▸ Directions for this task
Output the full listing below exactly; the images stay out.
╭─ Data block
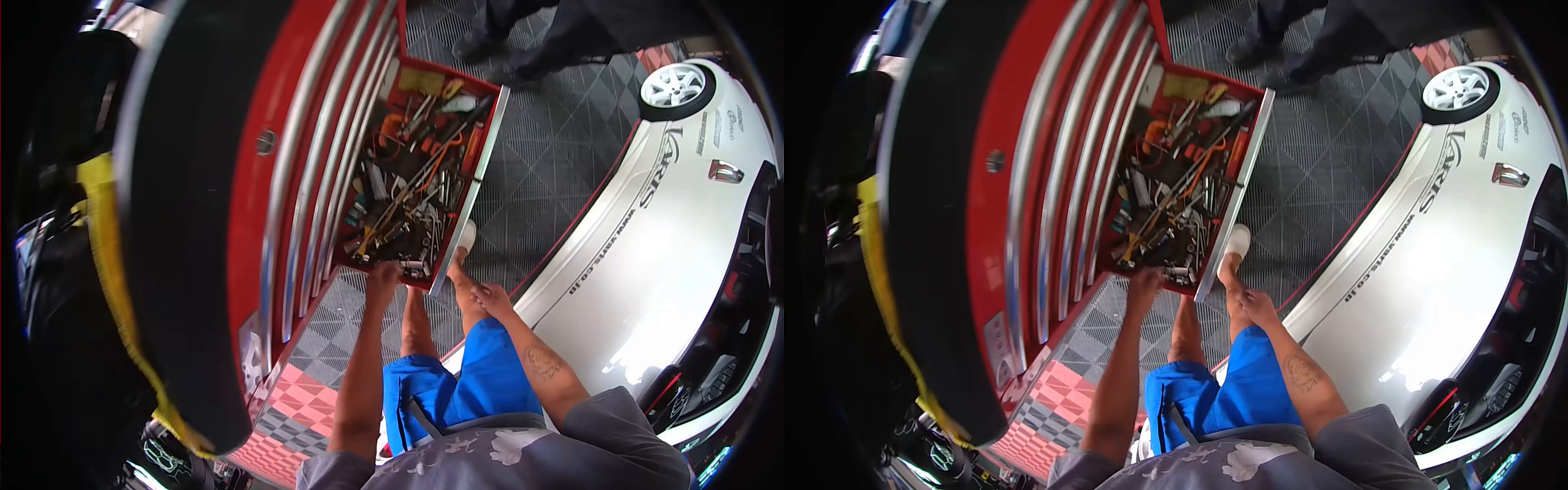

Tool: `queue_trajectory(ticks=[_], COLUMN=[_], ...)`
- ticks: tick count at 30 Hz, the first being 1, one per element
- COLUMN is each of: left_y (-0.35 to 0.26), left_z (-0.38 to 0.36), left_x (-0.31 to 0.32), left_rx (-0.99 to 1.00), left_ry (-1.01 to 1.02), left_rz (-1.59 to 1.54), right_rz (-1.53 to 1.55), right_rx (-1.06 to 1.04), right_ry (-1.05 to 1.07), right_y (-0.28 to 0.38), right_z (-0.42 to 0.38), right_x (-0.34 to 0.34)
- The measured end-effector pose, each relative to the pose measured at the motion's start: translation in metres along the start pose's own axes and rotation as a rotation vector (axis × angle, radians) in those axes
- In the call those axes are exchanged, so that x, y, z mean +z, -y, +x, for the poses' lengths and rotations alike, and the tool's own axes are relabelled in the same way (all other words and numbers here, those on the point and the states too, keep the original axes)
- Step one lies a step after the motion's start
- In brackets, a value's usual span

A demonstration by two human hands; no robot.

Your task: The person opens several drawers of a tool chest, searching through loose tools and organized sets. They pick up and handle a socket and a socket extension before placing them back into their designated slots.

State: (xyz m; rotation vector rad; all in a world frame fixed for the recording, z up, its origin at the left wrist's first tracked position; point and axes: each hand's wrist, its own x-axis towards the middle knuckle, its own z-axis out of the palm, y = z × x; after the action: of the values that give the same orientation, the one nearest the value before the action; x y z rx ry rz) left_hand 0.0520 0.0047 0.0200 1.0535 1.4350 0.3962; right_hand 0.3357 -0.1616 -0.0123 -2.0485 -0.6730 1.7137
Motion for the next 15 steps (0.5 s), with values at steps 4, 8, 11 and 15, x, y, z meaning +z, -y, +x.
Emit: queue_trajectory(ticks=[4, 8, 11, 15], left_y=[0.019, -0.016, 0.036, 0.025], left_z=[-0.088, -0.18, -0.203, -0.213], left_x=[0.0, -0.043, -0.086, -0.119], left_rx=[0.019, -0.092, -0.4, -0.494], left_ry=[0.023, -0.127, -0.22, -0.125], left_rz=[0.229, 0.364, -0.036, -0.069], right_rz=[0.06, -0.103, -0.176, 0.13], right_rx=[0.008, 0.028, -0.162, -0.307], right_ry=[-0.045, 0.18, 0.096, -0.02], right_y=[0.061, 0.169, 0.229, 0.304], right_z=[-0.016, -0.024, -0.02, -0.065], right_x=[-0.028, -0.071, -0.117, -0.173])
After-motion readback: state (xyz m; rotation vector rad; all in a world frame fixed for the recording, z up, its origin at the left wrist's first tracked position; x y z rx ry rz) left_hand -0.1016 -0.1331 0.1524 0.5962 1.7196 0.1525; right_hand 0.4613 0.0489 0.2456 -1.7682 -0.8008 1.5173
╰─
▸ Answer
Tool: `queue_trajectory(ticks=[_], COLUMN=[_], ...)`
- ticks: tick count at 30 Hz, the first being 1, one per element
- COLUMN is each of: left_y (-0.35 to 0.26), left_z (-0.38 to 0.36), left_x (-0.31 to 0.32), left_rx (-0.99 to 1.00), left_ry (-1.01 to 1.02), left_rz (-1.59 to 1.54), right_rz (-1.53 to 1.55), right_rx (-1.06 to 1.04), right_ry (-1.05 to 1.07), right_y (-0.28 to 0.38), right_z (-0.42 to 0.38), right_x (-0.34 to 0.34)
- The measured end-effector pose, each relative to the pose measured at the motion's start: translation in metres along the start pose's own axes and rotation as a rotation vector (axis × angle, radians) in those axes
- In the call those axes are exchanged, so that x, y, z mean +z, -y, +x, for the poses' lengths and rotations alike, and the tool's own axes are relabelled in the same way (all other words and numbers here, those on the point and the states too, keep the original axes)
- Step one lies a step after the motion's start
- In brackets, a value's usual span

A demonstration by two human hands; no robot.

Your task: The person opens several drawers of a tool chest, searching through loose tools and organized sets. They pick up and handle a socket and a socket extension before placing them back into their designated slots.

State: (xyz m; rotation vector rad; all in a world frame fixed for the recording, z up, its origin at the left wrist's first tracked position; point and axes: each hand's wrist, its own x-axis towards the middle knuckle, its own z-axis out of the palm, y = z × x; after the action: of the values that give the same orientation, the one nearest the value before the action; x y z rx ry rz) left_hand 0.0520 0.0047 0.0200 1.0535 1.4350 0.3962; right_hand 0.3357 -0.1616 -0.0123 -2.0485 -0.6730 1.7137
Motion for the next 15 steps (0.5 s), with values at steps 4, 8, 11 and 15, x, y, z meaning +z, -y, +x.
Emit: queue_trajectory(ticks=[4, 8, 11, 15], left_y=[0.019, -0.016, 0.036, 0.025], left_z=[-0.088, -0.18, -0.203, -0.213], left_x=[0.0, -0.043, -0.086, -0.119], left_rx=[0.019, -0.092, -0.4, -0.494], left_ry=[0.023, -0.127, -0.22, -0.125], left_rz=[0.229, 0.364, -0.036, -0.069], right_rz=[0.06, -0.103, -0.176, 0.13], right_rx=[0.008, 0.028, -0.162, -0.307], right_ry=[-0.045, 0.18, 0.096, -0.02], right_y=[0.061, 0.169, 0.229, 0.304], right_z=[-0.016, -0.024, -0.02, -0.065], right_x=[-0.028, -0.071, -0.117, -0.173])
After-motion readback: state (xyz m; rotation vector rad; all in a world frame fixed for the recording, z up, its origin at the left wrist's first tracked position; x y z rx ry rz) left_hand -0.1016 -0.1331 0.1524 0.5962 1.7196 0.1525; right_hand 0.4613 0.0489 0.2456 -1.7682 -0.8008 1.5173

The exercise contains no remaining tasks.